A better mark than Dow 20,000

Specialist Mario Picone adjusts his landmark cap while working on the floor of the New York Stock Exchange as the Dow ...
Specialist Mario Picone adjusts his landmark cap while working on the floor of the New York Stock Exchange as the Dow Jones industrial average trades over 20,000 points for the first time. AP
by Justin Fox

Hey, remember Dow 1000? I don't, really. But I do love this opening paragraph by Vartanig G. Vartan in the August 6, 1972 New York Times:

"Dow 1000 is the elusive Everest of the stock market. Craggy and commandeering, its slope icy and its crevices treacherous, this peak has yet to be scaled."

Just over two months later, on November 14, it finally happened. The craggy, icy peak was scaled after years of failed attempts, and the Dow Jones Industrial Average closed above 1000. The next day it fell back below, the day after that it broke the mark again and stayed above it for a couple of months. On January 29, 1973, the Dow slid back below 1000 and mostly stayed there for the next decade. It wasn't until December 1982 that it finally cleared that bar for good.

Let's not forget inflation, which was raging in those days. The dollar lost 57 per cent of its purchasing power from 1972 to 1982. In short, the much-anticipated scaling of Dow 1000 ushered in a really horrible era for stocks.As Bloomberg Gadfly's Nir Kaissar showed earlier this month, Dow 100 and Dow 10,000 were also both followed by some pretty clunky market performance. Maybe this bodes ill for a market that crossed Dow 20,000 for the first time on January 25, 2017. Or maybe it doesn't. If Dow 100, Dow 1000 and Dow 10,000 were all problematic, it follows – exponentially – that it's 100,000 we ought to be worried about, not 20,000.

Indeed, Dow 5000 was fine (and in the decade after the average first closed above that mark on November 21, 1995, it more than doubled). Dow 15,000 (May 6, 2013) seems to have been OK, too – so far.
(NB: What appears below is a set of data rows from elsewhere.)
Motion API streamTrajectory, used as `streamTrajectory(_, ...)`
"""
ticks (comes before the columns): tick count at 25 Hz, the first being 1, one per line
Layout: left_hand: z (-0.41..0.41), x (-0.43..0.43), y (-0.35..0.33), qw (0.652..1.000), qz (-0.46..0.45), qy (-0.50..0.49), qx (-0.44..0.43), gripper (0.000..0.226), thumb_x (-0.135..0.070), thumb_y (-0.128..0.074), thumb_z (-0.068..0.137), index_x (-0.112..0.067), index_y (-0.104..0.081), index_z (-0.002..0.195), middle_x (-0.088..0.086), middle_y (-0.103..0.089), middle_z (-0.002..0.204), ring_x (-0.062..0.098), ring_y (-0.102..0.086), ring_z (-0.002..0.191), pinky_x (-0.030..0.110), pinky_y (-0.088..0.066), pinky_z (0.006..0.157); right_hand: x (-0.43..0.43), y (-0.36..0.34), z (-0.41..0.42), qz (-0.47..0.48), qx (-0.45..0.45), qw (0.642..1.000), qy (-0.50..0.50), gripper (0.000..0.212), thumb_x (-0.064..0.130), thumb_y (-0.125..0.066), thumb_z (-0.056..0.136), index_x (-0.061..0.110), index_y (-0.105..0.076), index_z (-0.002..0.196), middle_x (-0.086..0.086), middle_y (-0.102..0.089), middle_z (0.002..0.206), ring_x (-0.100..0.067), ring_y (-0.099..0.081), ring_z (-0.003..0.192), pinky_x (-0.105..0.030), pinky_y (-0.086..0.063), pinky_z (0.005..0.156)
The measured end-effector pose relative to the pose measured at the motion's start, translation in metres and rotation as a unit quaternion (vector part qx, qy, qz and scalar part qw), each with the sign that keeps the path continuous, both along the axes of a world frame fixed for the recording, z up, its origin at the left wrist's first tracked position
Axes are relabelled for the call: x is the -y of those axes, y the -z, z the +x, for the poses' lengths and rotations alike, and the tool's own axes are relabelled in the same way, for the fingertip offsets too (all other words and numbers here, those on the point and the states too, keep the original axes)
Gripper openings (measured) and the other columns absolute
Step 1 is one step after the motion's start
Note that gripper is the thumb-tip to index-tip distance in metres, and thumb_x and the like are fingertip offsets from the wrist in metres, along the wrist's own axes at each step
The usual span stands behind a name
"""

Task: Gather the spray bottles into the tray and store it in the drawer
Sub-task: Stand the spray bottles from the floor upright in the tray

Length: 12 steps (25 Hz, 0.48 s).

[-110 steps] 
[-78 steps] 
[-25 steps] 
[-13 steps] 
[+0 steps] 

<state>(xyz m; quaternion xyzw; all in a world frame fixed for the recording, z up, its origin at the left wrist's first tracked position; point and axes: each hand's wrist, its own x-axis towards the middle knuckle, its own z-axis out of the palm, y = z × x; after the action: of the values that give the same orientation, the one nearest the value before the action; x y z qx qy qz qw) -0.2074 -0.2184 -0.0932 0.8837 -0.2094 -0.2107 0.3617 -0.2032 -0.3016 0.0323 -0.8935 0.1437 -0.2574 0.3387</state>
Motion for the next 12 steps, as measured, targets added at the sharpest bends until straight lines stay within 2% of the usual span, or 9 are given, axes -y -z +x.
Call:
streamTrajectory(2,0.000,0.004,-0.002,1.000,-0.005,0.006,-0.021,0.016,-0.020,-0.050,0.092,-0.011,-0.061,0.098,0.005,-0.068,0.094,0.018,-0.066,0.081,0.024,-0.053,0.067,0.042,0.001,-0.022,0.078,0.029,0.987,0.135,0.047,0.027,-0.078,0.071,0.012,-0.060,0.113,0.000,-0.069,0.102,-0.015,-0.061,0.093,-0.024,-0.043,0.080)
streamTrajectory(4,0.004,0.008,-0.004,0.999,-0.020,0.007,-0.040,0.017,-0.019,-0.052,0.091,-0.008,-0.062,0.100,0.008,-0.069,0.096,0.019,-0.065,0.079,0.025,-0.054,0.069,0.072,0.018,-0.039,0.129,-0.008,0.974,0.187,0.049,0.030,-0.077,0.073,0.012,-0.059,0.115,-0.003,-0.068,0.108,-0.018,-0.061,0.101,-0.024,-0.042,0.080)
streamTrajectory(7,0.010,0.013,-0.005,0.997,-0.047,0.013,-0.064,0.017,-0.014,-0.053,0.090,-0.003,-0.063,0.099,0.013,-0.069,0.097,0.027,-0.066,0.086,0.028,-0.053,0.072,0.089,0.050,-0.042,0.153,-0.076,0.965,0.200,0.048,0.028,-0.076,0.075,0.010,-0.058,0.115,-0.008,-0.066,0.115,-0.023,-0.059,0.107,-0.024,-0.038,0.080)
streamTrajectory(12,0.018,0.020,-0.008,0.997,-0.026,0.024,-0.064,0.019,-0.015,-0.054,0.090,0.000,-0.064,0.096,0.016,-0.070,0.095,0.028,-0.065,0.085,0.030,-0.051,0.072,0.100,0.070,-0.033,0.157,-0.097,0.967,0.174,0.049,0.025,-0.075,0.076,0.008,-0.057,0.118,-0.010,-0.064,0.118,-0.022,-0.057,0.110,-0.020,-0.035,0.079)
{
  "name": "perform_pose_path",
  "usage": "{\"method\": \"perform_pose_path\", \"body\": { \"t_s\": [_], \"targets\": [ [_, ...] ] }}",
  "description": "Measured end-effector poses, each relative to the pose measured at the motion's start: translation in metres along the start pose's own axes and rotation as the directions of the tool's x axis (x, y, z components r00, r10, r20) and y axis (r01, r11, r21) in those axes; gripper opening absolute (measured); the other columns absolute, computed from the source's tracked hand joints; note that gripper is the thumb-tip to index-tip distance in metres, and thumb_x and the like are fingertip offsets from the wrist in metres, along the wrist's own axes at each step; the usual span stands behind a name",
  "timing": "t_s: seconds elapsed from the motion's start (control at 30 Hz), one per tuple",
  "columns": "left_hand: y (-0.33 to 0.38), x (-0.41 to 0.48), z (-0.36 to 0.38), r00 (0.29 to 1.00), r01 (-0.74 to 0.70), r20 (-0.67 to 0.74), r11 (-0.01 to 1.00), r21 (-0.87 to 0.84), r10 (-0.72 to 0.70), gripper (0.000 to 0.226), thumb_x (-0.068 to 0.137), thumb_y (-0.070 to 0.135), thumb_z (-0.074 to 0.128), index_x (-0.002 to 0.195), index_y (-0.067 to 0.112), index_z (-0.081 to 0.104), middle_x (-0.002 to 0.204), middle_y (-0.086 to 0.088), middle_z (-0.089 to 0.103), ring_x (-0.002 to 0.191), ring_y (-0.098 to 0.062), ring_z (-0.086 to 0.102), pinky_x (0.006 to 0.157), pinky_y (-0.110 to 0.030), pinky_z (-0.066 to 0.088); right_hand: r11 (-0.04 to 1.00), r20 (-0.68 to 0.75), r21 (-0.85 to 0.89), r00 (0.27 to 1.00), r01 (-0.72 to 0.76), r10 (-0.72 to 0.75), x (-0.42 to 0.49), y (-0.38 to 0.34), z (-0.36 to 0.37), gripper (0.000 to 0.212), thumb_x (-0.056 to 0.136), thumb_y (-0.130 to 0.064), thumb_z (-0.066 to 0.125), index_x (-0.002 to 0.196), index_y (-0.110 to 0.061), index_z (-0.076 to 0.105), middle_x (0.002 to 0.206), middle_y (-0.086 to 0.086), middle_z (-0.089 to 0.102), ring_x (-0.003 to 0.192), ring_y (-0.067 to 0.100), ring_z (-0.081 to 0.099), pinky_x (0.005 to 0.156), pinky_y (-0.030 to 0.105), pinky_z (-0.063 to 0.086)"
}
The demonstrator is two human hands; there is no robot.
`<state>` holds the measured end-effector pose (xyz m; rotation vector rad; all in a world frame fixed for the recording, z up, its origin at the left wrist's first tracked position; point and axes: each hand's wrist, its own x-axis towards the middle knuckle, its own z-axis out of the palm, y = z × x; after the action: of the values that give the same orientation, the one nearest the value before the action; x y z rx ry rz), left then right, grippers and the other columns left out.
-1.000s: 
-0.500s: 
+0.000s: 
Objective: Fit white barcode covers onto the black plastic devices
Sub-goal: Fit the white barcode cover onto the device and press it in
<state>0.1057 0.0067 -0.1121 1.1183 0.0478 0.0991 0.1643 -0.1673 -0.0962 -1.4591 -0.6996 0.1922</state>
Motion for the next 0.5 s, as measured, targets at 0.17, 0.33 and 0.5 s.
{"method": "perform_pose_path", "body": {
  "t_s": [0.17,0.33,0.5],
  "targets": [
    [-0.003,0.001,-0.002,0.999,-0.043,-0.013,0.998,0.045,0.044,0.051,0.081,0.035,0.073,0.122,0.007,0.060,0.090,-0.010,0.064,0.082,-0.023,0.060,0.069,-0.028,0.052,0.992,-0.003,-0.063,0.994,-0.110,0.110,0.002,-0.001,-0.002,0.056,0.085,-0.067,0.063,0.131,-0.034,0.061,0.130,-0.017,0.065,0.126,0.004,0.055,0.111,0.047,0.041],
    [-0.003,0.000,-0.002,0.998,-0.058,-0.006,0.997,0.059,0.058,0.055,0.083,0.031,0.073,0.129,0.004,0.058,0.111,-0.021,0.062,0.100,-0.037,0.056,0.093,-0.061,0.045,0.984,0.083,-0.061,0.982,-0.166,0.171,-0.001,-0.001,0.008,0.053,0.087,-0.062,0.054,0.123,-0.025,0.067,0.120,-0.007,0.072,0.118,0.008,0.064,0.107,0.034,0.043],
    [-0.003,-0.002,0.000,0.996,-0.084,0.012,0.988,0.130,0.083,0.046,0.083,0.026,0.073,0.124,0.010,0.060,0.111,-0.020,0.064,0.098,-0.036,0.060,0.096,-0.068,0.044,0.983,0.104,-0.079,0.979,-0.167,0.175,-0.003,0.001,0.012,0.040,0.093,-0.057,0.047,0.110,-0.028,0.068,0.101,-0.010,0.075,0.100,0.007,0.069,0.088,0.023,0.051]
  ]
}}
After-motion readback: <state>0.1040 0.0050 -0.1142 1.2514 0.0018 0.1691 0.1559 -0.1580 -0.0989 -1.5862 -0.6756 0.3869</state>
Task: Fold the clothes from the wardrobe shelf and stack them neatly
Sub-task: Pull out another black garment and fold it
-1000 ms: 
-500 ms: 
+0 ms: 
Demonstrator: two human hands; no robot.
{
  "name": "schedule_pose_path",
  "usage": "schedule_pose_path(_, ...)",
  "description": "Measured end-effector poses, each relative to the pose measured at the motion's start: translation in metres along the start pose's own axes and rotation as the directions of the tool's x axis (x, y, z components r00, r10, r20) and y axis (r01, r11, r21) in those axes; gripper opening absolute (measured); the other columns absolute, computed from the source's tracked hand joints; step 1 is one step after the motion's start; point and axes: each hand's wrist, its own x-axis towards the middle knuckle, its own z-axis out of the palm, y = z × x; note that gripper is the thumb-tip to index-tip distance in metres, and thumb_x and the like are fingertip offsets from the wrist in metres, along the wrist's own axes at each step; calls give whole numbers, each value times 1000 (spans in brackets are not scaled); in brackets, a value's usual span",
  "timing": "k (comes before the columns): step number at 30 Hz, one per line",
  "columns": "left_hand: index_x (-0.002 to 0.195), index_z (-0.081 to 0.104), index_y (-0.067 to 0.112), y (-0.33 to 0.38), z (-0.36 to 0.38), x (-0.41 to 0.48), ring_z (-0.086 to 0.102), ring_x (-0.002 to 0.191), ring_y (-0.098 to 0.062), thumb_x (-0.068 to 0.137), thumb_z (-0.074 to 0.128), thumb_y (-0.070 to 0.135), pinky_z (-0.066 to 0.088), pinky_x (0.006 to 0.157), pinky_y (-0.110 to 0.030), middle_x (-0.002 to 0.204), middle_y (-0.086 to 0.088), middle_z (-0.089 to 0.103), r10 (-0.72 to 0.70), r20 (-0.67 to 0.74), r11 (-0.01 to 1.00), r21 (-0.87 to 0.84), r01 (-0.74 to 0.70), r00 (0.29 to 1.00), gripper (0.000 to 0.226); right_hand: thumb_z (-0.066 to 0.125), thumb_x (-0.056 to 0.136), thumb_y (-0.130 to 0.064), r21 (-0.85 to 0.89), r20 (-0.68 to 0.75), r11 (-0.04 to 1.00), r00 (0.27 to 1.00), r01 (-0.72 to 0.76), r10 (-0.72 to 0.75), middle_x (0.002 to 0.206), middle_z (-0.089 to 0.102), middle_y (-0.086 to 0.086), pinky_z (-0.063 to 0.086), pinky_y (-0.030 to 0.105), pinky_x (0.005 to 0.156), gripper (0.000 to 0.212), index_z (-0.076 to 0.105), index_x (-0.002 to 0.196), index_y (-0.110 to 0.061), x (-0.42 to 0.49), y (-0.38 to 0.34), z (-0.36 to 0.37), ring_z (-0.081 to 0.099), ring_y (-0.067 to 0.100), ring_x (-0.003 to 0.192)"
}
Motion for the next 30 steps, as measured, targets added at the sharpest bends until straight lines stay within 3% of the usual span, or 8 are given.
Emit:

And of course this stuff is all nonsense. The Dow is a flawed measure. It covers only 30 stocks and it's an average of their prices, not an index weighted by market capitalisation or anything reasonable like that. Crossing a big, round Dow number might have some psychological impact, but it's not at all clear what that impact is. Which got me thinking that, since the Dow is flawed and the impact of round numbers uncertain, maybe we should pick some more interesting landmarks. More to the point maybe I, as a person with access to a Bloomberg terminal and easy-to-use charting software, should pick some more interesting landmarks.

I'll start with 222, for the early-1970s schoolroom comedy/drama Room 222. The Dow first crossed that Rubicon on August 17, 1928, which in an amazing coincidence was exactly 11 years, 8 months, and 23 days before Room 222 creator James L. Brooks was born. Anyway, we all know what happened about a year after August 17, 1928: the Dow didn't rise above 222 again until 1950. So clearly that wasn't a good omen.

Speaking of omens, what about 666, the number of the beast from the Book of Revelation? The Dow scaled that fiery peak on July 27, 1959. The next decade was ... not too bad.

Surely we could come up with something more scientific, though. For example: pi. The Dow never hit 3.14 – it was 40.94 when it was first published on May 26, 1896. But on December 30, 1991, it did for the first time blast through 3141.59. The ensuing decade was pretty stinking awesome.

Clearly, mathematical constants are important market signals. They're not always good news: Dow 314.16, as you can sort of tell from the Dow 222 chart, entered the scene in January 1929 and ushered in a disastrous decade. But definitely, let's all remember to pay attention when the Dow passes 27,182.8 (Euler's number times 10,000) and of course Dow 31,415.93.

Signs of the devil seem to be worth looking out for, too, although I'm afraid I'm not aware of any numerical ones other than 666. (Also, people are saying that 666 might have been a bad transcription and it was really supposed to be 616, although that wouldn't affect my chart much.)

The most crucial lesson for investors here, though, seems to be that one should keep an eye on the expansive oeuvre of James L. Brooks, Matt Groening's long-time collaborator on The Simpsons and co-creator of The Mary Tyler Moore Show (whose eponymous star died on Wednesday, the very day the Dow first crossed 20,000). Just think of all the numbers and other hints to the market's future direction waiting to be mined from Simpsons episodes. After you're done celebrating Dow 20,000 and mourning Mary, you should probably go watch a few.